◆ **REQUIRED WORK**: All of the data must be output exactly, with every picture left out.

◆ **DATASET EXCERPT**:
━━━━━━

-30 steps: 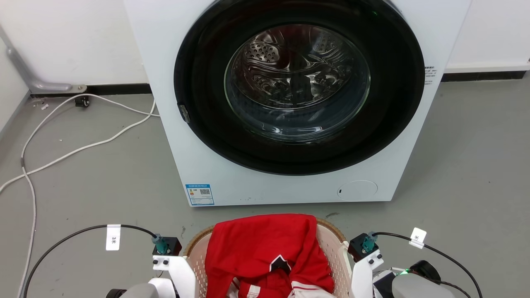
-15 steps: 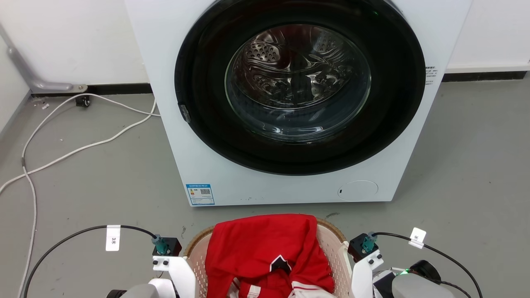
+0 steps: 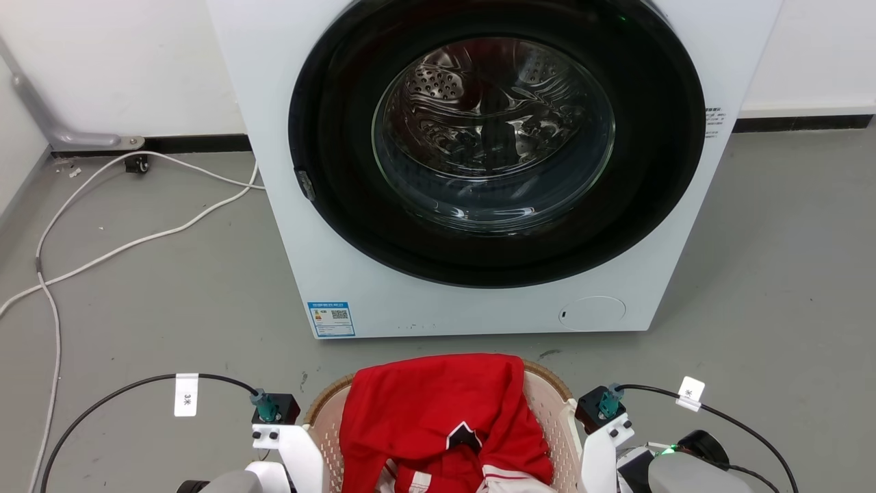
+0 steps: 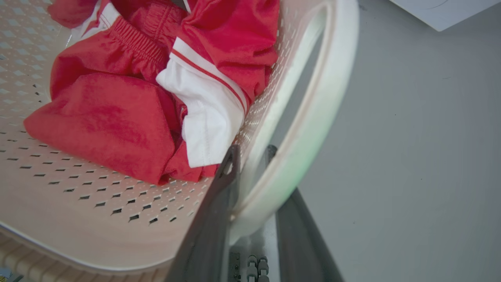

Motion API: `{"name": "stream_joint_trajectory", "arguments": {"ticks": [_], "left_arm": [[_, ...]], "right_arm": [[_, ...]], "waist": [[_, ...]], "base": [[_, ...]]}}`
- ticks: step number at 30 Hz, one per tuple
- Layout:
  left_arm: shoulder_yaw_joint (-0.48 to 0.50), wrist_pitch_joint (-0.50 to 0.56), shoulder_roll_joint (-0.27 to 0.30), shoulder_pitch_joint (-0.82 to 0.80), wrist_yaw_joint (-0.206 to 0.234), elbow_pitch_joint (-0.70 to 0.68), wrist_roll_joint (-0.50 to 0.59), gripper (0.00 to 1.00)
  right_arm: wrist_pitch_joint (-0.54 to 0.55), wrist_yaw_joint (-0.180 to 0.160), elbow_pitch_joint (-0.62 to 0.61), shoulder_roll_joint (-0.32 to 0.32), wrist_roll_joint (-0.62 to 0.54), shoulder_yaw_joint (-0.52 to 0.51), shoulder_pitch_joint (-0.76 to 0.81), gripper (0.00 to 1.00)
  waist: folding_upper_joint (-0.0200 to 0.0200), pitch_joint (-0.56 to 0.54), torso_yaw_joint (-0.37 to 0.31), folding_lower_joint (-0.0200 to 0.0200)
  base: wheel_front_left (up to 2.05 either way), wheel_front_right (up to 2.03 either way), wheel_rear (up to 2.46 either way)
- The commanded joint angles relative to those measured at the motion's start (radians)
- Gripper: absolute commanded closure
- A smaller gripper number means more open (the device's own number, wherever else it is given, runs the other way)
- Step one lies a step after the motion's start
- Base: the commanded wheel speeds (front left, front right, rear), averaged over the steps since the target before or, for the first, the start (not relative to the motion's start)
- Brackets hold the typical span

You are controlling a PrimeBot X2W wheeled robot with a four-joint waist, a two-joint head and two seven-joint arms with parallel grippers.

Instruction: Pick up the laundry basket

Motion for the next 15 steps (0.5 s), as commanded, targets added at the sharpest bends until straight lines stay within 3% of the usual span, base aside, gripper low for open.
{"name": "stream_joint_trajectory", "arguments": {"ticks": [1, 15], "left_arm": [[-0.006, -0.002, 0.022, -0.013, -0.004, 0.005, 0.002, 1.00], [-0.044, -0.014, 0.024, -0.023, -0.004, 0.008, -0.032, 1.00]], "right_arm": [[-0.007, -0.001, 0.008, -0.022, -0.003, 0.004, -0.017, 1.00], [-0.005, -0.001, 0.006, -0.020, -0.004, 0.004, -0.018, 1.00]], "waist": [[-0.0001, 0.000, 0.000, 0.0000], [-0.0001, 0.005, 0.001, 0.0000]], "base": [[0.00, 0.00, 0.00], [0.00, 0.00, 0.00]]}}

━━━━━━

◆ **EXERCISE RESULT**:
-30 steps: 
-15 steps: 
+0 steps: 
+0 steps: 

Motion API: `{"name": "stream_joint_trajectory", "arguments": {"ticks": [_], "left_arm": [[_, ...]], "right_arm": [[_, ...]], "waist": [[_, ...]], "base": [[_, ...]]}}`
- ticks: step number at 30 Hz, one per tuple
- Layout:
  left_arm: shoulder_yaw_joint (-0.48 to 0.50), wrist_pitch_joint (-0.50 to 0.56), shoulder_roll_joint (-0.27 to 0.30), shoulder_pitch_joint (-0.82 to 0.80), wrist_yaw_joint (-0.206 to 0.234), elbow_pitch_joint (-0.70 to 0.68), wrist_roll_joint (-0.50 to 0.59), gripper (0.00 to 1.00)
  right_arm: wrist_pitch_joint (-0.54 to 0.55), wrist_yaw_joint (-0.180 to 0.160), elbow_pitch_joint (-0.62 to 0.61), shoulder_roll_joint (-0.32 to 0.32), wrist_roll_joint (-0.62 to 0.54), shoulder_yaw_joint (-0.52 to 0.51), shoulder_pitch_joint (-0.76 to 0.81), gripper (0.00 to 1.00)
  waist: folding_upper_joint (-0.0200 to 0.0200), pitch_joint (-0.56 to 0.54), torso_yaw_joint (-0.37 to 0.31), folding_lower_joint (-0.0200 to 0.0200)
  base: wheel_front_left (up to 2.05 either way), wheel_front_right (up to 2.03 either way), wheel_rear (up to 2.46 either way)
- The commanded joint angles relative to those measured at the motion's start (radians)
- Gripper: absolute commanded closure
- A smaller gripper number means more open (the device's own number, wherever else it is given, runs the other way)
- Step one lies a step after the motion's start
- Base: the commanded wheel speeds (front left, front right, rear), averaged over the steps since the target before or, for the first, the start (not relative to the motion's start)
- Brackets hold the typical span

You are controlling a PrimeBot X2W wheeled robot with a four-joint waist, a two-joint head and two seven-joint arms with parallel grippers.

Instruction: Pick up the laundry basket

Motion for the next 15 steps (0.5 s), as commanded, targets added at the sharpest bends until straight lines stay within 3% of the usual span, base aside, gripper low for open.
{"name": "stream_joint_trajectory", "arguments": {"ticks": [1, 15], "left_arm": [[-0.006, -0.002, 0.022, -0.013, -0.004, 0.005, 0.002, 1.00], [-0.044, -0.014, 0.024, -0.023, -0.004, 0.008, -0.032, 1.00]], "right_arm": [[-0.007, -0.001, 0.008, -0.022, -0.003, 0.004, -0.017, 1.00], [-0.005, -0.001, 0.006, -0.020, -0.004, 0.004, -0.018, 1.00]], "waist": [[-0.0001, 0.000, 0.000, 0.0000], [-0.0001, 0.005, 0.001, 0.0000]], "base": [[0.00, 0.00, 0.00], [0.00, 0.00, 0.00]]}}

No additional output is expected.